As the large vision of what life may be dawns upon the soul, unbounded enthusiasm and courage possess it. There are no heights too dizzy to be reached, no obstacles too difficult to overcome. But enthusiasm often alternates with depression and self-distrust, leading to indifference, apathy, or recklessness. This is the explanation of the vacillating conduct almost universal during the early part of this period.

A critical spirit toward others is common, as merciless scrutiny reveals how far the majority come from the high standards of life so newly appreciated. The frank openness of childhood has been succeeded by a tendency to shut the deeper thoughts and feelings away from others, and while there is an unspeakable longing to share problems and perplexities, the veil is not easily drawn aside.

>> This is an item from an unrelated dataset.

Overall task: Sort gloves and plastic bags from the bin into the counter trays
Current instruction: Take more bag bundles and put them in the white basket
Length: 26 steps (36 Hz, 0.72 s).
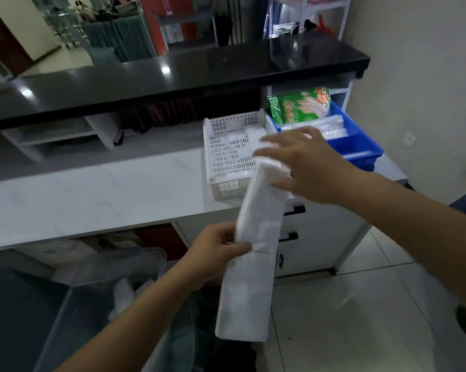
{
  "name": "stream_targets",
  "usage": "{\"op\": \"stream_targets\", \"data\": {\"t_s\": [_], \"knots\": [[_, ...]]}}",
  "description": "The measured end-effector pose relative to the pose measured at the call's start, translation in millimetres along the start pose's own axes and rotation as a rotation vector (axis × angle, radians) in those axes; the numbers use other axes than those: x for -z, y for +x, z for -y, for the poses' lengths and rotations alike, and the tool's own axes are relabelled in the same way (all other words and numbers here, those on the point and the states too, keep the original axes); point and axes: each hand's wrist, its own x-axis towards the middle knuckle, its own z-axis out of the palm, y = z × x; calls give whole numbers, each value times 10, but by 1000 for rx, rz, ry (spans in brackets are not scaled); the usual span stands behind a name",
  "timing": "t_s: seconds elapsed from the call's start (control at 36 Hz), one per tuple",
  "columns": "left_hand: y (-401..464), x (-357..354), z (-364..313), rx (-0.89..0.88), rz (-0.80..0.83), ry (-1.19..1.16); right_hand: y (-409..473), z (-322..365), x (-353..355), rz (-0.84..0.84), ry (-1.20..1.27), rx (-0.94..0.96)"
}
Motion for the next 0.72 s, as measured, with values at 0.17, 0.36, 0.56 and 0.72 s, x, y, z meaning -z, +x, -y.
{"op": "stream_targets", "data": {"t_s": [0.17, 0.36, 0.56, 0.72], "knots": [[627, 538, 28, 60, -10, -400, 206, -149, -562, -165, 1248, -612], [1508, 1169, -152, 30, 17, -498, 908, -213, -1134, 185, 1647, -660], [2265, 1610, -310, 144, 82, -479, 1523, -460, -1385, 126, 1685, -726], [2724, 1656, -288, 204, 141, -476, 1774, -672, -1601, 107, 1715, -907]]}}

(2) _The rapid development of the reasoning power of the mind._ This crowning expression of the intellectual power of the mind has not been wanting before, but it comes to full flower in this period. In the first delight of being able to see inner relationships, to argue, to relate cause and effect, reason is given the place of honor and everything must pass in review before it. This very often precipitates a conflict between reason and faith through failure to see that a thing is not necessarily opposed to reason even if it cannot be understood by reason; and a period of doubt in religious matters may ensue.